TASK BRIEF —
Copy nothing from the entries below except the lines from the one containing "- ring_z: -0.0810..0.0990" through the one containing "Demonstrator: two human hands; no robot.", and copy those exactly.

(Data records)
_ _ _ _ _

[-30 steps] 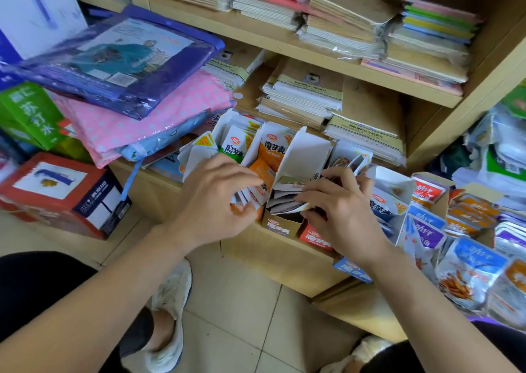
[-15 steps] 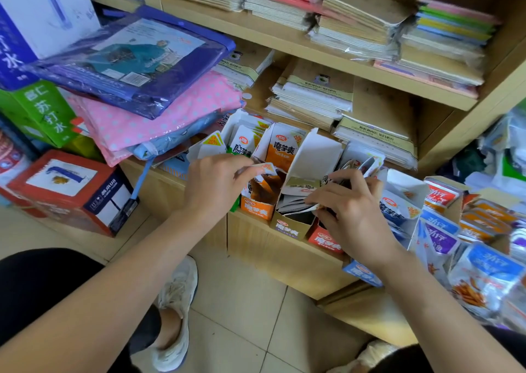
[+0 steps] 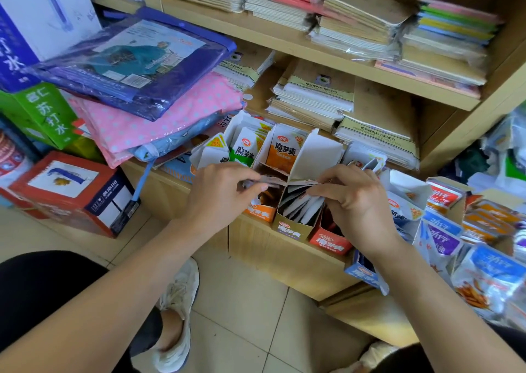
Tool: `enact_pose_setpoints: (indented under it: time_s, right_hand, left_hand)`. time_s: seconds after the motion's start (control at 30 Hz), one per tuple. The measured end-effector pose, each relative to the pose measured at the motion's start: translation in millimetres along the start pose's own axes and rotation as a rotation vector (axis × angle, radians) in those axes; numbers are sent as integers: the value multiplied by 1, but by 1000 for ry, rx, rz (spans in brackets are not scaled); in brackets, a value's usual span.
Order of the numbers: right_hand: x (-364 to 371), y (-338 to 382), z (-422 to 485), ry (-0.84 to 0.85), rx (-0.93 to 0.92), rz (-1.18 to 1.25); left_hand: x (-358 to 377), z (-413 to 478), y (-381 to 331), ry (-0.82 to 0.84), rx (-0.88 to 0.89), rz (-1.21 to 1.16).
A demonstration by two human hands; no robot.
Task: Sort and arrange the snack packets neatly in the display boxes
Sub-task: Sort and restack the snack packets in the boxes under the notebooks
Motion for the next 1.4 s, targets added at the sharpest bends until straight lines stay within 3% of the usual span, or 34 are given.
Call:
enact_pose_setpoints:
  time_s: [0.23,0.47,0.6,0.83,1.03,1.4]
  right_hand:
    - [-3,4,1,91,42,40]
    - [-29,12,-13,152,92,116]
    - [-45,5,-24,99,129,139]
    - [-84,-33,-60,-44,346,21]
    - [-116,-75,-114,-22,626,-12]
    - [-162,-79,-232,-75,862,-88]
  left_hand:
    - [-7,-16,1,163,45,105]
    - [-22,-14,-13,-28,58,30]
    - [-17,-16,-38,-26,98,-64]
    - [25,-34,-105,224,548,-87]
    - [71,-48,-161,353,822,38]
    - [101,-15,-161,316,617,229]
Point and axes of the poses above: each hand's wrist, its own z-axis towards the middle knuckle, its own x-axis out of the palm, y = z × x, the point moved 1 cm from there along z, towards the middle knuckle, and after that the axes turned 4 degrees about z, right-handed, at the moved point
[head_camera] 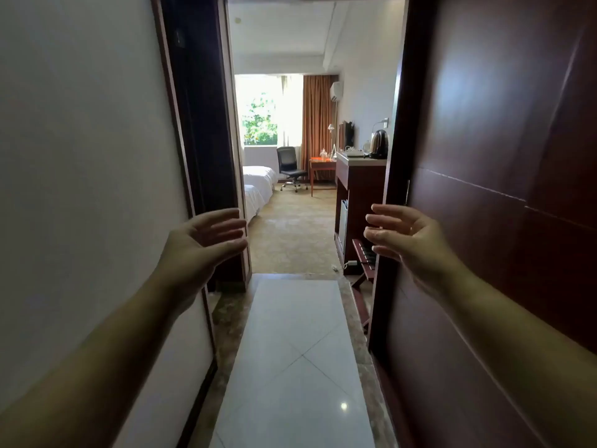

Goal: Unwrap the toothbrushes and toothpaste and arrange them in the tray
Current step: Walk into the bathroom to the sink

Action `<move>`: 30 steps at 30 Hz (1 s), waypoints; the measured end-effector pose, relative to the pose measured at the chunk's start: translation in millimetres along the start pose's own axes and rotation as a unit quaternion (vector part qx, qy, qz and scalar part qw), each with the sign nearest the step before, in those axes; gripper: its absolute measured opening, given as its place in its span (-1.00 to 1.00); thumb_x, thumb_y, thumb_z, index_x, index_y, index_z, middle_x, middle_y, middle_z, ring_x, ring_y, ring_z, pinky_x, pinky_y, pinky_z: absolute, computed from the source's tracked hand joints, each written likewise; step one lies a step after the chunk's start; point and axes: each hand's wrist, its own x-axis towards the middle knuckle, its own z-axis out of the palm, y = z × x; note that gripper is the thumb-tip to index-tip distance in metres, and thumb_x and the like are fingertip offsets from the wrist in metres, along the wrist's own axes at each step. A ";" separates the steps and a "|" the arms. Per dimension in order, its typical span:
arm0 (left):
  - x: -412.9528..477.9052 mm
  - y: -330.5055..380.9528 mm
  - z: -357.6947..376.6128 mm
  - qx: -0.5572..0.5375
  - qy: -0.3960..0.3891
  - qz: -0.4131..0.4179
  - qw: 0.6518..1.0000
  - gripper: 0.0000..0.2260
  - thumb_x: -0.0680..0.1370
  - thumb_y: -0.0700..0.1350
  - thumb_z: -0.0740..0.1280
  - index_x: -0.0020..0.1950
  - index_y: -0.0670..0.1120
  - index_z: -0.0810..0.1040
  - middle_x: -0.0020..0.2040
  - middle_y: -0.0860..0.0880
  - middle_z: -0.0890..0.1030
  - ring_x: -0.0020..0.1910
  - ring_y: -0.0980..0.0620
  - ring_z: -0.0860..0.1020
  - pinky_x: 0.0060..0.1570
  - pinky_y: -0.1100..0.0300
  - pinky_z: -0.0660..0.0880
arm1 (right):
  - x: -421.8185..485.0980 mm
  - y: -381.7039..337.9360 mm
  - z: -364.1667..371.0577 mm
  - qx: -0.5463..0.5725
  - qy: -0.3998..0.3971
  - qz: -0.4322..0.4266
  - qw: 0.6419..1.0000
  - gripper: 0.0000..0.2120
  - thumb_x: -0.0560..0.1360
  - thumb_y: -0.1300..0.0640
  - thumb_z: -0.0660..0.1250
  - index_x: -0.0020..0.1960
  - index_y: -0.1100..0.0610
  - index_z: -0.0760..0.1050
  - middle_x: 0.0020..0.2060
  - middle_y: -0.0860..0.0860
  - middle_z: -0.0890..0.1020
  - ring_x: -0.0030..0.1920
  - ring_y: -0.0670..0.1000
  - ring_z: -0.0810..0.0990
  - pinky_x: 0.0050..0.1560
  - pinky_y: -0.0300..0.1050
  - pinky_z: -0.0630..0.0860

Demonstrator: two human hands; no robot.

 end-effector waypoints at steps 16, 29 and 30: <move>241.9 -140.9 -7.9 -0.007 0.022 0.003 1.000 -0.68 0.32 -0.23 0.42 0.02 0.06 0.59 0.03 0.03 0.66 0.02 0.11 0.65 -0.08 0.31 0.58 | 235.6 134.2 40.6 0.006 0.017 0.024 1.000 -0.63 0.34 0.24 0.46 0.08 -0.02 0.54 0.05 -0.02 0.64 0.05 -0.05 0.64 -0.06 -0.15 0.62; 395.4 -224.4 -14.7 -0.005 0.015 0.011 1.000 -0.69 0.39 -0.30 0.41 0.05 0.01 0.60 0.04 0.04 0.67 0.03 0.12 0.64 -0.07 0.30 0.59 | 392.2 199.0 72.8 0.005 0.025 0.010 1.000 -0.65 0.34 0.23 0.47 0.06 -0.05 0.55 0.00 -0.07 0.65 -0.02 -0.16 0.65 -0.07 -0.18 0.60; 401.8 -229.0 -13.9 -0.005 0.013 0.011 1.000 -0.69 0.39 -0.31 0.41 0.05 0.01 0.60 0.02 0.05 0.67 0.03 0.12 0.64 -0.08 0.30 0.59 | 398.5 204.0 72.9 0.003 0.023 0.011 1.000 -0.65 0.34 0.22 0.47 0.06 -0.06 0.55 0.00 -0.08 0.65 -0.03 -0.17 0.65 -0.08 -0.20 0.59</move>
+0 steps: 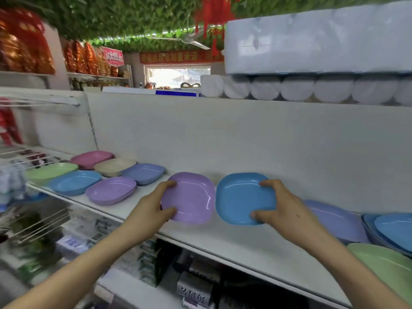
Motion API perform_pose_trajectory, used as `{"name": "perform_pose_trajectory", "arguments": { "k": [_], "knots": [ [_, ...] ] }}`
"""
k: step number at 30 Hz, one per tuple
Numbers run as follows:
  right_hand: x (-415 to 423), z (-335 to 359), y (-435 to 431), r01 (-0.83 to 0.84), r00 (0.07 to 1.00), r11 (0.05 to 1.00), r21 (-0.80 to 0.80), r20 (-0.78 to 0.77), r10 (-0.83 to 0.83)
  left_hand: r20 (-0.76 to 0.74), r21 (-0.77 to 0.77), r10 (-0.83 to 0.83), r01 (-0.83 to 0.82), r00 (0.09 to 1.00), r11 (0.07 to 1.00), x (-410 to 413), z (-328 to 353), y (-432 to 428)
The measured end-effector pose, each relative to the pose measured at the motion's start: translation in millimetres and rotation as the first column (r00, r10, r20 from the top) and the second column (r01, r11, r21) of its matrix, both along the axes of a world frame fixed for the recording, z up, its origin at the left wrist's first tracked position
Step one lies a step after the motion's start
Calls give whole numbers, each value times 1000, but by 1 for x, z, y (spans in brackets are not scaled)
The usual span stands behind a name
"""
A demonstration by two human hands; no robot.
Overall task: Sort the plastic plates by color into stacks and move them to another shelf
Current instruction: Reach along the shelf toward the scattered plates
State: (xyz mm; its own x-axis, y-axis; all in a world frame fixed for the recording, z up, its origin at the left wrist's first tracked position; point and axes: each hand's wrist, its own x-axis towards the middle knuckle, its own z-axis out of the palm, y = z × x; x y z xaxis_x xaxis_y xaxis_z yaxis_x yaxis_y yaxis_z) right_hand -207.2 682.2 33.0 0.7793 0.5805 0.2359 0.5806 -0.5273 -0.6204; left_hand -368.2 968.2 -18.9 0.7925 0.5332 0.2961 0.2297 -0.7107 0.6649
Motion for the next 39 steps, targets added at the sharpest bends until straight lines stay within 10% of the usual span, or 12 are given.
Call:
{"name": "perform_pose_trajectory", "arguments": {
  "k": [15,39],
  "knots": [
    [-154,-13,260,-188,980,982,31,-59,190,39,92,189,-192,981,977,-240,22,241],
    [-111,-8,425,-146,989,987,74,-5,147,97,35,106,-110,990,993,-171,24,417]
  ]
}}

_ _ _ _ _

RESPONSE AREA —
  - ring_z: -0.0810..0.0990
  - pinky_x: 0.0050..0.1560
  - pinky_y: -0.0300..0.1050
  - pinky_z: -0.0630..0.0860

Demonstrator: two human hands; no robot.

No more output will be given.